TASK DETAILS
Restate the data that follows exactly as it stands, beginning with the first line and ending with the line that contains "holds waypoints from".
BEGIN GIVEN DATA
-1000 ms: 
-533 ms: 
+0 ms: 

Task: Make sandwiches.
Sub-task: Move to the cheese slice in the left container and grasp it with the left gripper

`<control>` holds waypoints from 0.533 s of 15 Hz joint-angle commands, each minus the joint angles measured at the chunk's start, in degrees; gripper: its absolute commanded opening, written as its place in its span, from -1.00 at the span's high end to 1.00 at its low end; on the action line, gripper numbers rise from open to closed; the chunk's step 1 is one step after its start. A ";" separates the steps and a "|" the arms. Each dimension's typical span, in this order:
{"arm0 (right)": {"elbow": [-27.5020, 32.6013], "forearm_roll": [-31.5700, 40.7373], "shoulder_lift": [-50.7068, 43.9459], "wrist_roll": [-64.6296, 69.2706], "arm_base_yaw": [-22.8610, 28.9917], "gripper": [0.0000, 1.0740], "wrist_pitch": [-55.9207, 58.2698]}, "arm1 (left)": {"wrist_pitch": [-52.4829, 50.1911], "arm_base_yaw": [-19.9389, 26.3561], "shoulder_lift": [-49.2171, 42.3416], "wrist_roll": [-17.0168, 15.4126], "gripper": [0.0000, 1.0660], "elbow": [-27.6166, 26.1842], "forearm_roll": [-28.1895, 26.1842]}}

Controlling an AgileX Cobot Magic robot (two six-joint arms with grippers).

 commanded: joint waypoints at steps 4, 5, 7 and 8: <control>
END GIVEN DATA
ANSWER SPACE
-1000 ms: 
-533 ms: 
+0 ms: 

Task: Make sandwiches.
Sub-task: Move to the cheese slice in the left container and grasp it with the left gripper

`<control>` holds waypoints from 0.533 s of 15 Hz joint-angle commands, each minus the joint angles measured at the chunk's start, in degrees; gripper: its absolute commanded opening, written as its place in its span, from -1.00 at the span's high end to 1.00 at its low end; on the action line, gripper numbers rise from open to closed; the chunk's step 1 is one step after its start. A ";" separates the steps and a "|" the arms. Each dimension's typical span, in this order:

The answer is finished.